Optimizing Images

Last update by State College of Florida Professor Floyd Jay Winters 10/10/2018

If your photos or images are too large, your page will load slow, sometimes horribly slow, especially on a cellular connection. Photos from today’s digital cameras may be over 3000 pixels wide and over 3MB in size. So consider saving in a different format, cropping the image or resizing the image.
See  Cropping, Resizing, Optimizing and Save As below.

It is very important that you do not upload a photo directly from a digital camera. An obvious way to optimize your page and reduce file sizes is to avoid inserting large graphic images and media clips.

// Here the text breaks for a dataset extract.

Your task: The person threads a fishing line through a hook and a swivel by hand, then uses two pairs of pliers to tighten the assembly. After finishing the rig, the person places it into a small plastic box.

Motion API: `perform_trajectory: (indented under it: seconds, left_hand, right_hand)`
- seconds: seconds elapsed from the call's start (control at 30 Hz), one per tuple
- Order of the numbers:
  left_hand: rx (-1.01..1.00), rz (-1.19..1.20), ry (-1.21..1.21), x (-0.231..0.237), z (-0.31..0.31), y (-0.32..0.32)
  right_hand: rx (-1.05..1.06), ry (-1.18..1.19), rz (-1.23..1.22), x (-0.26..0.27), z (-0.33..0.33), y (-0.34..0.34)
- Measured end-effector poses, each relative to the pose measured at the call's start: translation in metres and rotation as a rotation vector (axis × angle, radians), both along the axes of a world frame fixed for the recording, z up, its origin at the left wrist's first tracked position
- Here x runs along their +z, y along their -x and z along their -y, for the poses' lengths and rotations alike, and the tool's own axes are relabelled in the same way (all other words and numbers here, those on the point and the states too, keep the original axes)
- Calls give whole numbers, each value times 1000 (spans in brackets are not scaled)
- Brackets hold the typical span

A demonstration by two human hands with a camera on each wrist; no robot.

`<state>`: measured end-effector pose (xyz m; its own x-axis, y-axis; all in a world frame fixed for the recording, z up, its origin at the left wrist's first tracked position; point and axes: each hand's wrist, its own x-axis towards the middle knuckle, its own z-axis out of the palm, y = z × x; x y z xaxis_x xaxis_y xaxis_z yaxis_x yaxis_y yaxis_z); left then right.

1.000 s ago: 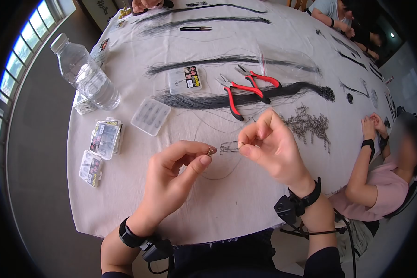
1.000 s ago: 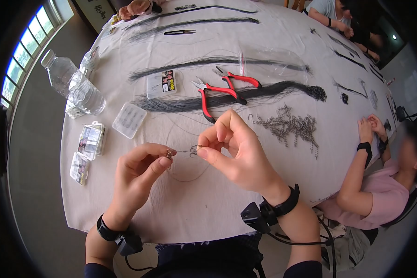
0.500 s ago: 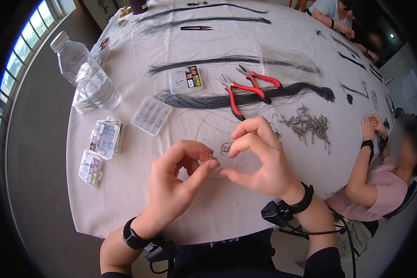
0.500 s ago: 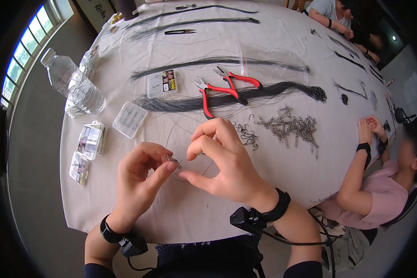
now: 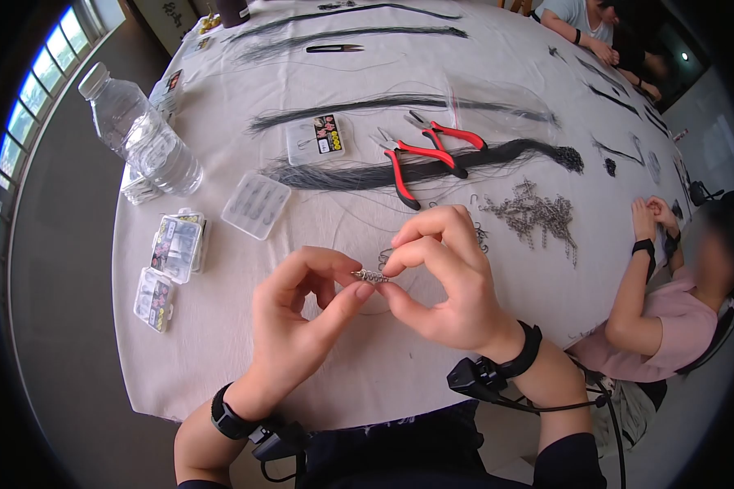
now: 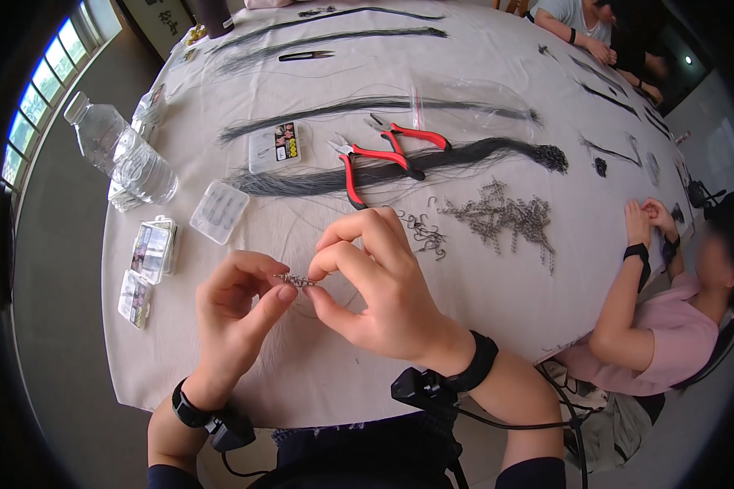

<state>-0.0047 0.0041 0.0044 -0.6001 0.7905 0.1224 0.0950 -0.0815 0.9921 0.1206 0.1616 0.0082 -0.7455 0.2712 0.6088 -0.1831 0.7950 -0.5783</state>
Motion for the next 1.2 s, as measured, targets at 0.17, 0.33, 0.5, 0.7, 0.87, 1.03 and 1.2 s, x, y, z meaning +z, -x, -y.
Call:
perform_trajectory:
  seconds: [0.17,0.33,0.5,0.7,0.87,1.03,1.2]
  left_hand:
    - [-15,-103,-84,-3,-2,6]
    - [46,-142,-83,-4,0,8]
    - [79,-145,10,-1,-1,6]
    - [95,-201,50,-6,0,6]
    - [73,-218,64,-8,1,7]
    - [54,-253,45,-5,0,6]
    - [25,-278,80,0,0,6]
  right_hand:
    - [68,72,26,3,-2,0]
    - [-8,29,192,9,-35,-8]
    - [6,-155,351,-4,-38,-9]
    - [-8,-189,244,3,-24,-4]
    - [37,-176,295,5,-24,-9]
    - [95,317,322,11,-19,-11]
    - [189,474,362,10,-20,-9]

If you paste huge images into any file, the file will become huge.

Some numbers: Say the picture from your high-resolution digital camera is 3000 pixels wide and you want to insert a picture into the corner of your document. When you insert a 3000 pixel 2 or 3MB image into your document, you just increased a file that might have been 100K to a bloated size of over 2 or 3MB (2,000K-3,000K). Add a second image and it is now about 4MB to 6MB. If you use an editor's resizing handles to make these huge pictures small enough to fit on the page, the file size is still 4MB in size, because what you really did was to make the images appear smaller, but they still retain their bit size. However, if you resize an image before you insert it, you will greatly reduce your file size.

Perhaps you might choose to resize a 3000px image to a more reasonable 300 pixels. 300 is 1/10 of the width of 3000, but also 1/10 of the height as well and consequently you can actually make the file size nearly 100 times smaller and it will load much faster!

CROPPING: You can crop a photo several ways. Your Photo or Paint Editor may have a Cropping tool. For instance, many programs have an [Edit Pictures] button which include a Crop tool. If your program does not have a Crop tool, use the Select tool to highlight only the part of the photo that you want (for instance leave out the area below the shoulders and above the head). Then you can then copy this highlighted area and Edit > Paste As a New Image. This will make your face more visible and the file size smaller.

RESIZING: Most paint programs have a resize option – In the most recent version of Windows Paint (Start > Paint) click the [Home] tab, then click the Resize button. Other programs, such as Photoshop, may simply be Image > Image Size or Image > Resize

OPTIMIZE: Photoshop also has a wonderful feature to optimize the file size of an image:
Choose File > Save for Web & Devices or on some versions File > Export > Save for Web

Screen captures and Windows .Bmp graphics are huge memory hogs. I often tell my students that .Bmp (the standard Windows graphics file type) stands for Big Memory Pig. The Internet uses .Gif (for drawings less than 256 colors) and .Jpg files (for photos with many thousands of colors). They are usually much more than ten times smaller in size than a comparable .Bmp file.

SAVE AS: If you use Microsoft Paint or many other paint programs (Start > Paint) you can choose Save As, and under Save as type choose .Jpg, .Gif, or .Png to convert a .Bmp to a much more reasonable format and size.